■ Work request ■
After finding the line with "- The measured" in the entries below, retype exactly each line from there through the line with "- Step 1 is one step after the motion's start", including that final line.

■ The records ■
+++++
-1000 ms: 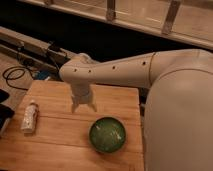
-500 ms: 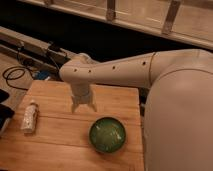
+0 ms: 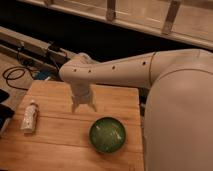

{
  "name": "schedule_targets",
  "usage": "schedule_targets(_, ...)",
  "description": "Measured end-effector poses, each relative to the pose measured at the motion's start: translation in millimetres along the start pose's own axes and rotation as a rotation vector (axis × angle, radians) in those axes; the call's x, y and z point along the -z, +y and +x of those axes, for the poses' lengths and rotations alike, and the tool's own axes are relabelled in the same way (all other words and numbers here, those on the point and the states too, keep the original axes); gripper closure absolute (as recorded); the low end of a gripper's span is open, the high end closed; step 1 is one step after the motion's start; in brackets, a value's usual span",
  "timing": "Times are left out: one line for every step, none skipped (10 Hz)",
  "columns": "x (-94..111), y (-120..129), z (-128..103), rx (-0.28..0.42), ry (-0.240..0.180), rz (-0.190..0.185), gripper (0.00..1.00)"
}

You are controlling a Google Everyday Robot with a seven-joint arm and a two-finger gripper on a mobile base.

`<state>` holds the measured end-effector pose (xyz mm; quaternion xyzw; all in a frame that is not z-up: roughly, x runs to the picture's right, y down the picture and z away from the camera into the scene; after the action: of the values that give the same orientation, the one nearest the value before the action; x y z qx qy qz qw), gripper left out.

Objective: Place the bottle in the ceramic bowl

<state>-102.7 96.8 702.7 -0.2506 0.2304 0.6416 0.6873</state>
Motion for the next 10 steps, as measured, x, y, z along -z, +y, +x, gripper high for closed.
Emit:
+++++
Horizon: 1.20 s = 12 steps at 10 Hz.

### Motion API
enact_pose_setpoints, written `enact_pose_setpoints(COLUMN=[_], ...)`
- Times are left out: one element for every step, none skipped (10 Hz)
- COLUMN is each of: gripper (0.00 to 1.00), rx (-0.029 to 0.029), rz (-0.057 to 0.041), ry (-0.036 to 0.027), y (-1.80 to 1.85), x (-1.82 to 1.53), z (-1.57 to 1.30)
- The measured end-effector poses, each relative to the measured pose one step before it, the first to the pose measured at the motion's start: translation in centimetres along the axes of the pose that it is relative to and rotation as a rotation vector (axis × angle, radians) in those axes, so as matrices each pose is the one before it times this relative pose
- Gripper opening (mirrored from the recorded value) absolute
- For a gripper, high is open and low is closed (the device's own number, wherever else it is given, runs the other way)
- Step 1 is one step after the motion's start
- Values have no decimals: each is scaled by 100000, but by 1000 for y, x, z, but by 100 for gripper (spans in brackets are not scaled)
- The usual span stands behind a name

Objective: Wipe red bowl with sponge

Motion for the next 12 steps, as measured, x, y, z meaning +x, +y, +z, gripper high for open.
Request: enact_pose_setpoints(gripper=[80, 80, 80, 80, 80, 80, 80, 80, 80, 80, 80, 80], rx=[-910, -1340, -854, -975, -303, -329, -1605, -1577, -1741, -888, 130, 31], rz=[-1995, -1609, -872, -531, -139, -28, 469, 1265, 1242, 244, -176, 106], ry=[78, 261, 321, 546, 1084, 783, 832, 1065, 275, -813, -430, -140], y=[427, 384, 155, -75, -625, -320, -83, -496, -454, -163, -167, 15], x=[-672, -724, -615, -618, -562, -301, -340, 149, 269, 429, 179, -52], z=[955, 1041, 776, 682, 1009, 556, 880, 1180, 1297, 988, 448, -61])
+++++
■ Task result ■
- The measured end-effector poses, each relative to the measured pose one step before it, the first to the pose measured at the motion's start: translation in centimetres along the axes of the pose that it is relative to and rotation as a rotation vector (axis × angle, radians) in those axes, so as matrices each pose is the one before it times this relative pose
- Gripper opening (mirrored from the recorded value) absolute
- For a gripper, high is open and low is closed (the device's own number, wherever else it is given, runs the other way)
- Step 1 is one step after the motion's start

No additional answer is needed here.